EXERCISE REQUIREMENTS
Below are the records; copy out every line that holds the word "element".

Data items:

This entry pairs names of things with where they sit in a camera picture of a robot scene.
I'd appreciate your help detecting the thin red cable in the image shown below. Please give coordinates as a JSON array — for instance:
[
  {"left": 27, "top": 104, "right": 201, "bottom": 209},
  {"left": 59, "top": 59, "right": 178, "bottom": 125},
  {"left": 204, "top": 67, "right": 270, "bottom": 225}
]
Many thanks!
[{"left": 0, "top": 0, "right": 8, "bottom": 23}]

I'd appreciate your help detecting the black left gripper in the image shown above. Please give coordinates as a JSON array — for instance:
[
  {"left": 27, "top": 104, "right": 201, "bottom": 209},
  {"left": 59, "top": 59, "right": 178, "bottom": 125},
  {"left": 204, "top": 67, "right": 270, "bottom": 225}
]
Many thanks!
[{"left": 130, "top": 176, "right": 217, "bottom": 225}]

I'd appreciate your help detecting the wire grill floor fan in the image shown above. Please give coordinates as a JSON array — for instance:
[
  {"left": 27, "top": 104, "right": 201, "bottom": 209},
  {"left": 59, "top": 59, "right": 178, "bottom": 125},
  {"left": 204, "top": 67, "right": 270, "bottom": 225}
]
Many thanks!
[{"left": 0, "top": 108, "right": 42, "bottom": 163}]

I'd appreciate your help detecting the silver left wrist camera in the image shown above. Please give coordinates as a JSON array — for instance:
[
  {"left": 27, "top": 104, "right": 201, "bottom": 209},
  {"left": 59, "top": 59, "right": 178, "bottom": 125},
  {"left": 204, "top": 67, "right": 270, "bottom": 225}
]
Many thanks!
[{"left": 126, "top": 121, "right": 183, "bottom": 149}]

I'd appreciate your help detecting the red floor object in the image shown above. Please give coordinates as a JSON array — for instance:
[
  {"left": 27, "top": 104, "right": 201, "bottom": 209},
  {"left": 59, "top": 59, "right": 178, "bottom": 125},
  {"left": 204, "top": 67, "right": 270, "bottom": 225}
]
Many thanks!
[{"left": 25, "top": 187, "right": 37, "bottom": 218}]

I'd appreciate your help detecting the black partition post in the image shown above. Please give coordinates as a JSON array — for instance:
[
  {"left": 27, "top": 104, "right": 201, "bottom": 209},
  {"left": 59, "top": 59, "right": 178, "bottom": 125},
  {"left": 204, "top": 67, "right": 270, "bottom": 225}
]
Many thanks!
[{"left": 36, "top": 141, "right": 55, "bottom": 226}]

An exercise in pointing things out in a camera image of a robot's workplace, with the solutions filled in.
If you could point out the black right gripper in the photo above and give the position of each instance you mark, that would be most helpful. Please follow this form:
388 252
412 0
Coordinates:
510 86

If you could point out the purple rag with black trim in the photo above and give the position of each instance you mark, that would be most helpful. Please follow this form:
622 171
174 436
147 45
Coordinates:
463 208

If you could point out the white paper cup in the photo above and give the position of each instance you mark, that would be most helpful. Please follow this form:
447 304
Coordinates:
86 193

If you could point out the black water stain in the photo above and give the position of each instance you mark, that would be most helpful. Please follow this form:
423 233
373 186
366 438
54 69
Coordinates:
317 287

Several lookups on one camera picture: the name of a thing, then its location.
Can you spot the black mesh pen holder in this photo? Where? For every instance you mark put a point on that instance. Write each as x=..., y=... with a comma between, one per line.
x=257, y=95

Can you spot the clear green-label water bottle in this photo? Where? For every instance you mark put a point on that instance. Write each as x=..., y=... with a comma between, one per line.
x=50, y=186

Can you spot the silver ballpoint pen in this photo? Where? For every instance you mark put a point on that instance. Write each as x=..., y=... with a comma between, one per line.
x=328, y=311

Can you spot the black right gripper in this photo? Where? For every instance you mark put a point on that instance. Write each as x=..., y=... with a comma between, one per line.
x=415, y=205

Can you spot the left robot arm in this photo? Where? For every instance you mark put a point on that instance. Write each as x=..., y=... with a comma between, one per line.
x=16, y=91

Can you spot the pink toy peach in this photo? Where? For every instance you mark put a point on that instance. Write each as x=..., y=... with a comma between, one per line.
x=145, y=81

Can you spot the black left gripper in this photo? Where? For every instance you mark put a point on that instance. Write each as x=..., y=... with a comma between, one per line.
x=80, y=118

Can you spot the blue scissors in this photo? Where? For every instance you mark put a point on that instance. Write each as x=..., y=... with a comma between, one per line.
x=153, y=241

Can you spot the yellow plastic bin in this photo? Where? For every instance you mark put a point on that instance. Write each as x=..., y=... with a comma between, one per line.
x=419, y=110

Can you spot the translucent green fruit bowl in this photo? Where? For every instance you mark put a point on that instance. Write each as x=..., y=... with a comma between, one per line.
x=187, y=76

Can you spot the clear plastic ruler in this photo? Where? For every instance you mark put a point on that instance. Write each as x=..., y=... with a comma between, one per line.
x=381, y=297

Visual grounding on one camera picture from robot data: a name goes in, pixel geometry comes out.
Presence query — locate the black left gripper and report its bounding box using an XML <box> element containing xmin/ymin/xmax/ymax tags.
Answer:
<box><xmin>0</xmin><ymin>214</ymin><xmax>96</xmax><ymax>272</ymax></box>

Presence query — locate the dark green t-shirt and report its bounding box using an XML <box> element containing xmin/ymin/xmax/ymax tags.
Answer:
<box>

EXERCISE OUTPUT
Presence query — locate the black left gripper and report its bounding box using an XML <box> element containing xmin/ymin/xmax/ymax tags.
Presence query — locate the dark green t-shirt and report its bounding box using an XML <box> element containing xmin/ymin/xmax/ymax tags.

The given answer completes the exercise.